(To do)
As the answer, give a copy of each line below that includes the word "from".

________________________

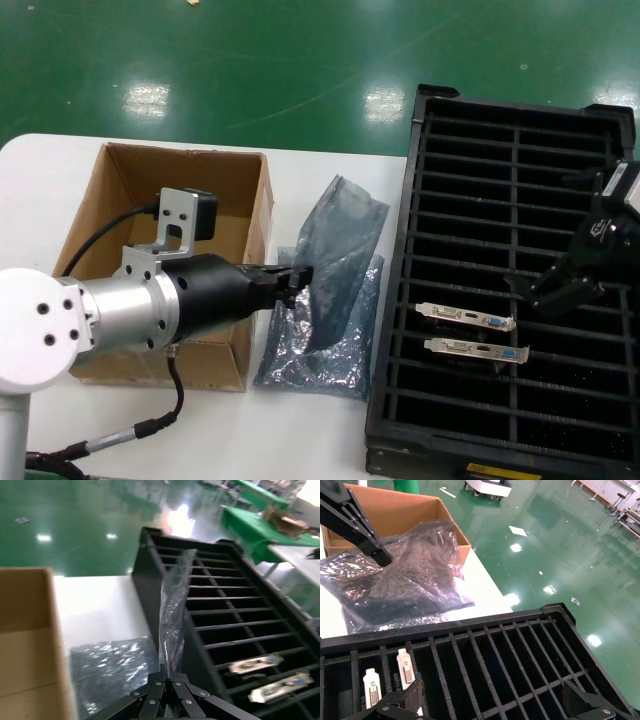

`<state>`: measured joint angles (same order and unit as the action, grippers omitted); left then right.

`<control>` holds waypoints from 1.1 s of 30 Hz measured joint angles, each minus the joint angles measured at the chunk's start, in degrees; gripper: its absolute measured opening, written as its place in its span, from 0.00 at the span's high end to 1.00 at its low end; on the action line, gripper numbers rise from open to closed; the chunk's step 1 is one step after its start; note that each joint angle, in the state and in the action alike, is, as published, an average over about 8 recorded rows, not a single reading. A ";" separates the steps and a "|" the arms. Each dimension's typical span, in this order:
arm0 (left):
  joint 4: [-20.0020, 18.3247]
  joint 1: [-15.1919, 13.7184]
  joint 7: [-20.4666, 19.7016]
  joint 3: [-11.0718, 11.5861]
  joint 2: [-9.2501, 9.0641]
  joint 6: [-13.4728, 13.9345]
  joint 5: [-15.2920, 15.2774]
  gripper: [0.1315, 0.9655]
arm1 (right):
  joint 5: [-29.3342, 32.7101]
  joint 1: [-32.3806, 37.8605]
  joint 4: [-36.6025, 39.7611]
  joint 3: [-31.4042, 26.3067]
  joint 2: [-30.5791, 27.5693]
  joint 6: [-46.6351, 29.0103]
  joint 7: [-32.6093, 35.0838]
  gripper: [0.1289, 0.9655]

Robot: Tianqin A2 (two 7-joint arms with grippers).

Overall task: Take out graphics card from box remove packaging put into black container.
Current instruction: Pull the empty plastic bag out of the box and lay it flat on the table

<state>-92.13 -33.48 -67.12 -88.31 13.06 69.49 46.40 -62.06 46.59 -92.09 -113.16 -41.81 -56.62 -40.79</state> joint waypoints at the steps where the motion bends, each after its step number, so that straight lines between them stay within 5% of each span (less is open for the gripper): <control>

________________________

(Task output)
`<control>` holds waypoints from 1.1 s of 30 Hz measured joint angles, each minus the joint angles measured at the chunk's start, in degrees; gripper: its absolute measured opening, written as its place in its span, from 0.00 at the span's high end to 1.00 at its low end; on the action line, gripper numbers rise from open to closed; the chunk's step 1 is one step after its start; note that each joint angle, in the state and in the action alike, is, as published, an average over about 8 recorded rows, not a single reading. A ";" separates the steps and a "|" the arms. Each dimension's typical span, in this order:
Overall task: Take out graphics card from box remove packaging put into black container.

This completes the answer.